About this exercise:
Below is a listing; reproduce exactly its lines from the one containing "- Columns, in" to its last line, both ends kept, and no other lines.

Data segment:
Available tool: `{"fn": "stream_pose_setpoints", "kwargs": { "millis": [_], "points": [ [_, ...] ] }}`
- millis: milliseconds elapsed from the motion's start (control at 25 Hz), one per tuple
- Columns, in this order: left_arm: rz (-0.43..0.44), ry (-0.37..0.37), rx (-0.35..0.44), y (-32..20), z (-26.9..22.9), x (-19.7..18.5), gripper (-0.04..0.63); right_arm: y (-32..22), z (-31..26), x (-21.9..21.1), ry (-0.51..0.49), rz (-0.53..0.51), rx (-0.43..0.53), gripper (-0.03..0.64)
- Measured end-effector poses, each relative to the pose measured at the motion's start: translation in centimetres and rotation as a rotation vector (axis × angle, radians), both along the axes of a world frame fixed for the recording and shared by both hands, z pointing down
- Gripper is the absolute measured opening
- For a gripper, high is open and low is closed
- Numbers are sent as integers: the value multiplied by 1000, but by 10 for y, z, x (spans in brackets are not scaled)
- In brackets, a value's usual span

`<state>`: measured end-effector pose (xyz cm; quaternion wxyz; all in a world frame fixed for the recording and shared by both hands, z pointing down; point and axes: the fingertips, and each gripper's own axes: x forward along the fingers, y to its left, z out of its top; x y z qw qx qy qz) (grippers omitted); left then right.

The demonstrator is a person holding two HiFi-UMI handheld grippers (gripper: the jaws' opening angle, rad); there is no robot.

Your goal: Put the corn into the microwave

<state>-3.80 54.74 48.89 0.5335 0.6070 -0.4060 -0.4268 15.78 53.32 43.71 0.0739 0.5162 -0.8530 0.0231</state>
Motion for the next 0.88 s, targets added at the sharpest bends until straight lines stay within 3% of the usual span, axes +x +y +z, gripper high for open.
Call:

Task result:
- Columns, in this order: left_arm: rz (-0.43..0.44), ry (-0.37..0.37), rx (-0.35..0.44), y (-32..20), z (-26.9..22.9), x (-19.7..18.5), gripper (-0.04..0.63); right_arm: y (-32..22), z (-31..26), x (-21.9..21.1), ry (-0.51..0.49), rz (-0.53..0.51), rx (-0.43..0.53), gripper (-0.03..0.64)
- Measured end-effector poses, each relative to the pose measured at the motion's start: translation in centimetres and rotation as a rotation vector (axis × angle, radians), both along the axes of a world frame fixed for the recording and shared by both hands, z pointing down
- Gripper is the absolute measured opening
- For a gripper, high is open and low is closed
- Numbers are sent as integers: the value multiplied by 1000, but by 10 for y, z, x (spans in brackets are not scaled)
- In brackets, a value's usual span

`<state>`: measured end-effector pose (xyz cm; quaternion wxyz; all in a world frame fixed for the recording and shared by both hands, z pointing down; point and axes: the fingertips, and each gripper's own axes: x forward along the fingers, y to its left, z out of its top; x y z qw qx qy qz) (grippers omitted); left then right.

The demonstrator is a person holding two HiFi-UMI handheld grippers (gripper: the jaws' opening angle, rad); there is no robot.

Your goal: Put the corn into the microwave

<state>-3.80 54.74 48.89 0.5335 0.6070 -0.4060 -0.4268 15.78 53.32 43.71 0.0739 0.5162 -0.8530 0.0231</state>
Motion for the next 0.88 s, targets added at the sharpest bends until straight lines stay within 3% of the usual span, axes +x +y +z, gripper high for open.
Call:

Nothing else belongs to this answer.